The “skeeter” or “mosquito” in his ear, however, picked up on his mounting anxiety. His skeeter, which communicated with his flapper, now tripped his anxID, the special ID advisory that, in his “own” authoritative voice, was designed to rescue him from the void:
YOU ARE LESTER BARTON, FORTY-TWO YEARS OLD…. I’m not! I’m not even eighteen! he wanted to hurl back. I’m in my last term of high school and you bastards don’t want me to graduate! “Don’t worry, if you don’t graduate, it won’t be the end of the world!” you guys’re telling me. That’s okay for you old farts. You’ve “made” it, so to speak. But what about me? Do I become just another disgruntled ghost doomed like every other dropout to wander forever through the back alleys of Worldnet in search of myself?... YOU MUST NOT LET YOURSELF BE DELUDED BY ANY PASSING HALLUCINATIONS. YOU ARE THE DYNAMIC, INVENTIVE PRESIDENT OF THE MEMINI CORPORATION, WORLD LEADER IN MNEMONIC PHARMACEUTICALS AND HARDWARE WITH A CONTROLLING SHARE IN TWO-FIFTHS OF WORLD BANKING, INFORMATION, ENTERTAINMENT, AND COMMERCE…. He wanted to shout back his true name.
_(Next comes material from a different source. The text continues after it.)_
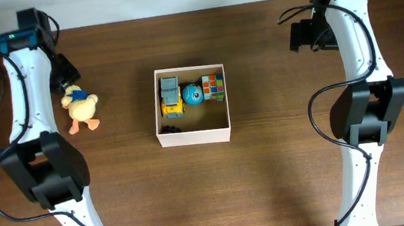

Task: Pack container
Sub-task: 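Lift the left gripper and move it back toward the duck, then lower the left gripper onto the plush duck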

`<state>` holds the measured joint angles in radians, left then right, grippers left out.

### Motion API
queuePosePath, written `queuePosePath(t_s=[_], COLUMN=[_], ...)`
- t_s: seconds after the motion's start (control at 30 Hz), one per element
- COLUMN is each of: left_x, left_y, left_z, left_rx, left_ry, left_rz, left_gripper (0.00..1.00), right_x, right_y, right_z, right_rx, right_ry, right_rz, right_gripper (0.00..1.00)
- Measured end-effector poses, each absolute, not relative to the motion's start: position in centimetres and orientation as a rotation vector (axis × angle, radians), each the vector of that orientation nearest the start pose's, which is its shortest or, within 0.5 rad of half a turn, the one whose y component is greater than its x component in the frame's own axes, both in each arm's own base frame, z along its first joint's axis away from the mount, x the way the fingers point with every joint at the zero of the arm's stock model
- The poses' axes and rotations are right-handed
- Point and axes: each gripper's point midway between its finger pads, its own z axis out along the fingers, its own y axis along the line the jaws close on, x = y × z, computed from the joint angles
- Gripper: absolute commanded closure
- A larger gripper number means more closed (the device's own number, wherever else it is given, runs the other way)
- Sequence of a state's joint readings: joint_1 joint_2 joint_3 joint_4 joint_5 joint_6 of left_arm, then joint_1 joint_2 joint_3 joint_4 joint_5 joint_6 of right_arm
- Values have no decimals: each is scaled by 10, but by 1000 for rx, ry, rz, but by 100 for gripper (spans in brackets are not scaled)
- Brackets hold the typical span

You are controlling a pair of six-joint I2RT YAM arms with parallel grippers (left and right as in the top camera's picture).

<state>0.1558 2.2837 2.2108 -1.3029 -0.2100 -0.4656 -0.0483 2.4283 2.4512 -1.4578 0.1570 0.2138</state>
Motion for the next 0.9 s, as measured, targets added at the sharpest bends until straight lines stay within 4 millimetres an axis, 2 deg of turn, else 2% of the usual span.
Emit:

It had just been on the tip of his tongue…. It was lost. Perhaps he would never find it again…. YOU MUST KEEP TO YOUR SCHEDULE, LESTER. YOU ARE ONE MINUTE BEHIND. YOU MUST NOW BEGIN YOUR 3V SESSION WITH YOUR PSYCHOPROSTHETIST, DR. PROSS. TO DO SO, SAY “DR. PROSS.” DO NOT DELAY, LESTER. YOU MUST NOW SAY —
“Dr. Pross!” snapped Lester at the gaping box in front of him. Instantly, a life-like figure filled the cavity, that of a man comfortably seated, also behind a desk, one arm slung casually over his chairback. Kindly eyes locked onto Lester’s from under bushy white eyebrows. A widening smile bespoke genuine concern, and a deeply etched forehead conveyed the impression of profound wisdom and experience. Lester did not really recognize him, but neither did his stereotypical features look strange. The man’s tranquilizing gaze began to expunge Lester’s heady urge to toy with the void. At the same time, anger against that benign face welled up in the president of Memini.